Complex risk landscape will require new ways to manage risk
Respondents all agreed that the risk landscape has become so complex and demanding that companies will need to develop new methods of risk management.
Seventy nine percent (79%) said the risk landscape is more complex than two to three years ago. A further 69% said that risks such as the pandemic and climate change will require new approaches to address and manage the risks.

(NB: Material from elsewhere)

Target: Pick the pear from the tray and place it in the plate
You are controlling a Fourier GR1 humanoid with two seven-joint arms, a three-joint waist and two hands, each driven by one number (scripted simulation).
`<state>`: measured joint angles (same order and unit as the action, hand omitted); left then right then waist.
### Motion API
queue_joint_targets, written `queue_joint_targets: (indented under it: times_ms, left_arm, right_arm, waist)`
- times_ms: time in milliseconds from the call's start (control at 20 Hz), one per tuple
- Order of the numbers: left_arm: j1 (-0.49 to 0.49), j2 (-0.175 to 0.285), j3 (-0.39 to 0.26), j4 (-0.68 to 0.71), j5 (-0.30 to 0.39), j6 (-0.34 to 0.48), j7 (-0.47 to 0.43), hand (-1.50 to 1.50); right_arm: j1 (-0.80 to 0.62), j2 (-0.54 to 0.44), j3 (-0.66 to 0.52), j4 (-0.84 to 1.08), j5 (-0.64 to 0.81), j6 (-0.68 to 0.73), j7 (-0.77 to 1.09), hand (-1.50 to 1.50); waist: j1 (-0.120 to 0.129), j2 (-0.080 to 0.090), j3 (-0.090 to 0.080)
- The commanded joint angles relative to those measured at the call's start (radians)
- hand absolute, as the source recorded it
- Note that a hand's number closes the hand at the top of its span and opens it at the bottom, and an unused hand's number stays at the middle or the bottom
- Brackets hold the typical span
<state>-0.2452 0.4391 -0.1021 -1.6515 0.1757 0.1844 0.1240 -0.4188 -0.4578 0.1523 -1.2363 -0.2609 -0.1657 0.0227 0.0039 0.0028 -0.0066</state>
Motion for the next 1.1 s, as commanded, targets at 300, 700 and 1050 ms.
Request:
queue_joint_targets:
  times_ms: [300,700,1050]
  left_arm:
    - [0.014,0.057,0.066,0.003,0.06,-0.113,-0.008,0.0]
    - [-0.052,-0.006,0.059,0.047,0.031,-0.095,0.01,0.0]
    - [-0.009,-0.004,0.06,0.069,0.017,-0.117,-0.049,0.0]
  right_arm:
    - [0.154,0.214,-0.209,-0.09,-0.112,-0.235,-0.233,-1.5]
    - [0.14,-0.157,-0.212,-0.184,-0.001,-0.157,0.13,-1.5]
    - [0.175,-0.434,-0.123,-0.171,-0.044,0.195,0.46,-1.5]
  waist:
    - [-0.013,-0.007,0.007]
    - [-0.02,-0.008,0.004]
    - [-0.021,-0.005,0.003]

John Madden, Research Director at Winmark said: “The risk landscape in the last 12 months has been increasingly fast-moving and unpredictable, with the pandemic testing the agility and resilience of all organisations. Leaders are having to reframe and rethink their working practices and the purpose of their operations which will result in new ways of managing and adapting to known and unforeseen risks.”
About the survey
The research was carried out by Clyde & Co and Winmark, the professional member network, in Summer 2021, with over 140 senior business leaders from global organisations across a wide range of industry sectors from insurance, construction, travel, tourism and hospitality, to energy and infrastructure. Half of those surveyed were headquartered from outside the UK and with operations across all regions (Asia-Pacific 25%, Europe 9%, North America 11% and Middle East 3%).
This year, Clyde & Co and Winmark have separated the 2021 findings into three separate reports: the first, launched today, looking at the overall risk landscape. The second report will be an in-depth analysis of pandemic-related risk, climate change and digital transformation, and the third report will explore the role of the GC, with both set to publish early next year.